Млечный путь. Вопреки - страница 47



– Девчата, а что-то на столе пусто, чего-то не хватает, а чего не пойму. Мария Алексеевна достала из шкафчика стопочки, а Борис вынул из пакета бутылочку коньяка и поставил её на стол рядом с графином, в котором алела наливочка.

– Ну вот, теперь другое дело, это как букет цветов на столе, глаз радует. Ну, что девчата – продолжал он – вам крепенькую или сладенькую?

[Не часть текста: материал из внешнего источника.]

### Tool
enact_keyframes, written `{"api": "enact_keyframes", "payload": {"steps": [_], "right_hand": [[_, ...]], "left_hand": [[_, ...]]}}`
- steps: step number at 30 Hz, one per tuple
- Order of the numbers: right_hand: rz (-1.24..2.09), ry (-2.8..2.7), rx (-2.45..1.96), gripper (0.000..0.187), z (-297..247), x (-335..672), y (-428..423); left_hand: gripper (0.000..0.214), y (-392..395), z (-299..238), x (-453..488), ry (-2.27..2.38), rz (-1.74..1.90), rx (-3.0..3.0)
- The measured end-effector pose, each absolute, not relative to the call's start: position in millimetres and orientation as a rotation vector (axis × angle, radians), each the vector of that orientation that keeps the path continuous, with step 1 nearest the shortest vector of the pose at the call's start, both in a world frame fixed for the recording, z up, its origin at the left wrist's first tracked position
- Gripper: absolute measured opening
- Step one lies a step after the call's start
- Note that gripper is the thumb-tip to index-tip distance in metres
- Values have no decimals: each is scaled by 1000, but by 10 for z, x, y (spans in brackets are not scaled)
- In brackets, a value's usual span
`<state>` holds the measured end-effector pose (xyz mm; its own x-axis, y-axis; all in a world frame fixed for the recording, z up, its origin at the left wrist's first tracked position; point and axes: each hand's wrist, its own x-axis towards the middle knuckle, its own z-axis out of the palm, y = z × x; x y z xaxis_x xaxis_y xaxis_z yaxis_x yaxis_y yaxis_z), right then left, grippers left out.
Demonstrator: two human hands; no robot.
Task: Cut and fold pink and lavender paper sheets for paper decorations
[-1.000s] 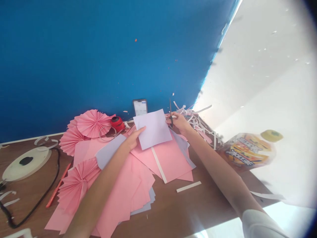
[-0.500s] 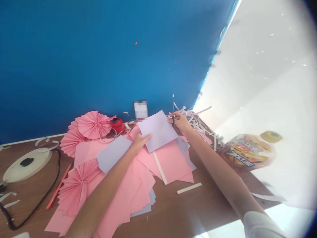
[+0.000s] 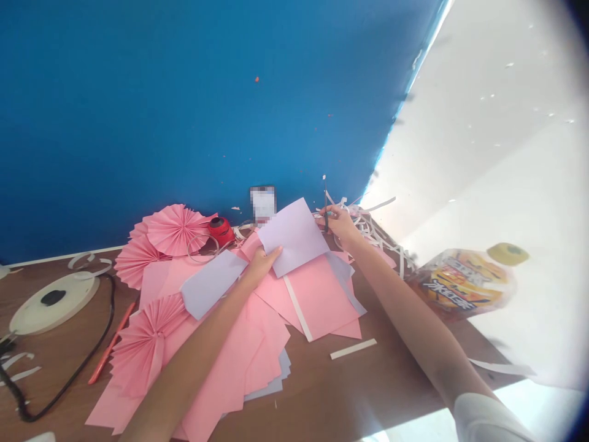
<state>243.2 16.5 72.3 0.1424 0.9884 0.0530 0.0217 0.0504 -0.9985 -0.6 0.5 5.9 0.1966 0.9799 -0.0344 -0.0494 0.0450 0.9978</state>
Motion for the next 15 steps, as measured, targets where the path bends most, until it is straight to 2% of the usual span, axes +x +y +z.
{"api": "enact_keyframes", "payload": {"steps": [10, 15], "right_hand": [[1205, -1707, -1407, 24, 812, 2706, 97], [1190, -1796, -1405, 20, 873, 2694, 54]], "left_hand": [[42, 117, -70, -24, 1115, 1360, 1026], [40, 125, -76, -14, 1097, 1396, 1007]]}}
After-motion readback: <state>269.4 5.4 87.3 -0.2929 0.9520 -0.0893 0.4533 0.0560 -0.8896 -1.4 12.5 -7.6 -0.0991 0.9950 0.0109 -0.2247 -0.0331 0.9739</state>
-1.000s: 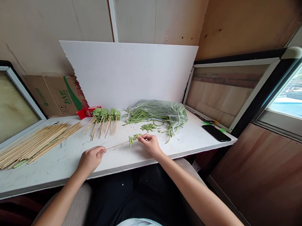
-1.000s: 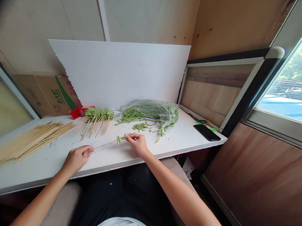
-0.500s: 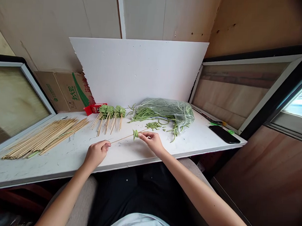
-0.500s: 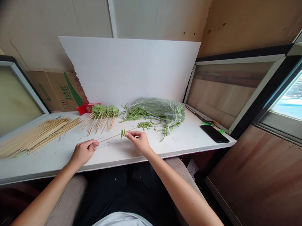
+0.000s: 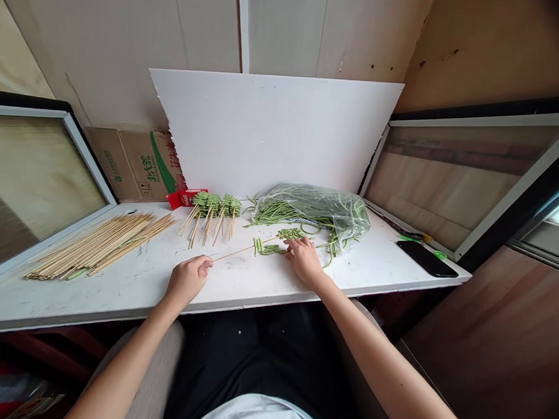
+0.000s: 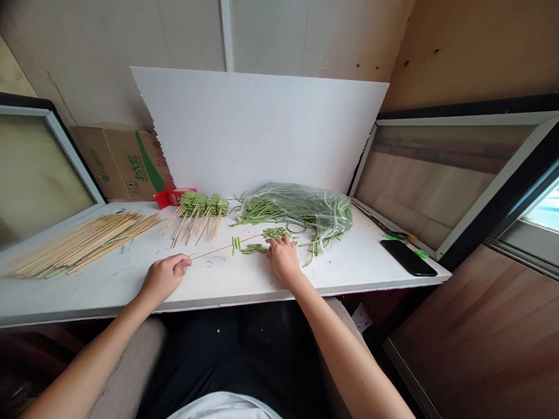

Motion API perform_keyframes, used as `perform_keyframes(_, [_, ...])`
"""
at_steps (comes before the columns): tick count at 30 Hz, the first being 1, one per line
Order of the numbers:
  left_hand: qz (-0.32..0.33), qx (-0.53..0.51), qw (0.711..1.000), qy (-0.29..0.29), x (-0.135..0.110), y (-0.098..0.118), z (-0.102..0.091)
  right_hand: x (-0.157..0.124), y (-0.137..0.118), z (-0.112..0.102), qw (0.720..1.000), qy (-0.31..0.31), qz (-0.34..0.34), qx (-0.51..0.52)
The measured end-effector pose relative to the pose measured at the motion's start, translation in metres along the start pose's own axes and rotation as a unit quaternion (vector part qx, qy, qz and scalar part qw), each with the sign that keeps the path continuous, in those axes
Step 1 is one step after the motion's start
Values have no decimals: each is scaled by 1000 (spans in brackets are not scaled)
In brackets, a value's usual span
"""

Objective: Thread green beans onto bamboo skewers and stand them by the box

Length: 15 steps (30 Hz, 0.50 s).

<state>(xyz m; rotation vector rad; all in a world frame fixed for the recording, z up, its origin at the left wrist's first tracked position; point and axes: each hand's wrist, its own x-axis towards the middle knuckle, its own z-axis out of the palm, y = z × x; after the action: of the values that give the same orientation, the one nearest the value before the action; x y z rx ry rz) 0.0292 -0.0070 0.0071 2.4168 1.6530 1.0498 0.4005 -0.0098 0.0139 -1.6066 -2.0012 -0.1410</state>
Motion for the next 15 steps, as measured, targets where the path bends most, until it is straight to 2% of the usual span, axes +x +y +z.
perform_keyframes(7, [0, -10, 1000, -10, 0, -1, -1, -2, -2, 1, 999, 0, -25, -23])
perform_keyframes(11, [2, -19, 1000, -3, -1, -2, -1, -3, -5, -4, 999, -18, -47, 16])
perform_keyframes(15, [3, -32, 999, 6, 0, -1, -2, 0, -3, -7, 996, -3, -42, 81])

Они захотели наливочки. Аппетит нагуляли отменный. Кирюшка поел быстрее всех и принялся за парное молоко, чашка которого стояла перед ним на столе. Губы чёрные, а усики от молока белые. Допив всё до капельки, чтобы не оставлять свою силу на дне чашки, как говорила ему Мария Алексеевна, он пошёл в комнату, полежать на кровати и посмотреть мультики, которые шли в это время по телевизору. Василий Николаевич, довольный, по его выражению, фронтом выполненной работы, предложил тост за женщин. Чокнулись дружно. Настроение у всех было приподнятое. Мария Алексеевна, намотавшись за день, так подытожив прошедший день, ушла отдыхать. Мужчины, ведя свои разговоры о сенокосе, вывозке сена, которая скоро должна начаться и о разном другом, вышли под навес, где Василий Николаевич курил. Ирина собрала со стола посуду, помыла и попросила Бориса помочь ей донести Кирюшку, которого и из пушки уже не добудишься. Василий Николаевич предложил не тревожить мальца и оставить здесь, но Ирина подумала, что оставив его здесь, она останется наедине с Борисом, но она к этому не была готова.

Борис поднял его на руки, и они пошли, спотыкаясь, слегка пьяненькие. Уложив внука на кровати и раздев его, она вышла с Борисом в другую комнату, которая была напротив их двери, оставив двери в обе комнаты открытыми. Полубессонные предыдущие ночи, волнения, усталость и наливочка подкосили её силы. Она почувствовала, как у неё слипаются веки, ноги стали тяжелыми, а спина деревянной и ей хочется только одного, дойти до постели и спать, спать. Она вяло и почти сонно, еле держась на ногах, попросила его утром перейти в их комнату, когда она уйдёт пораньше, чтобы помочь, Марии Алексеевне, а то Кирюшка проснётся и может испугаться, что её нет. Борис, видя её состояние, нежно обнял за плечи, прижал её голову к груди и, поцеловав в щёчку, пожелал ей спокойной ночи.

Ирине стало легче на душе. Она понимала, что была не одна, ощущала его желание помочь, ей так необходимо было сейчас сильное плечо, на которое она могла опереться. Она уже засыпала, а в душе поднялась волна благодарности к этому человеку, которого ей в трудную минуту жизни, послал бог.

Борис лежал на кровати, закинув руки за голову, и мысленно нанизывал на нитку, как бусинки, каждую минуту, проведённую с Ириной. Каждый её взгляд, обращённый к нему, был ли он ласковым или строгим, укоризненным, счастливым или печальным, чем-то озабоченным или устремленным в свои глубинные мысли. Он сразу чувствовал её уход от реальности, взгляд её становился отрешенным, и она смотрела сосредоточенно в одну точку. В такие моменты он остро ощущал, как всё его существо стремилось удержать её здесь, приласкать, стереть с лица тень грусти, которая не покидала её надолго. Он открылся своему чувству, он нежил и лелеял свою любовь, оберегая от нечаянных падений, как раненную птицу, заново учившуюся летать. Любое прикосновение к Ирине, губами, рукой или взглядом, доставляло ему радость, наполнявшую его давно забытыми ощущениями. Воспоминания уносили его в далёкие-далёкие годы, которые с каждым днём приближались к нему всё ближе и ближе и становились явью. Его не пугала мысль о том, что будет, когда она уедет, ведь рано или поздно это случится. Бережно по крупицам он станет беречь малейшие воспоминания о ней. У самого сердца он всегда будет носить это ожерелье, перекатывая жемчужинку за жемчужинкой. Он знал, что его любовь навсегда останется с ним. Невыразимая нежность проникла в каждую клеточку его существа. Мысль, что через полтора дня он будет снова рядом с любимой, не давала уснуть. Грусть тихо легла рядом и, ласково поглаживая лоб и волосы, потихонечку убаюкала.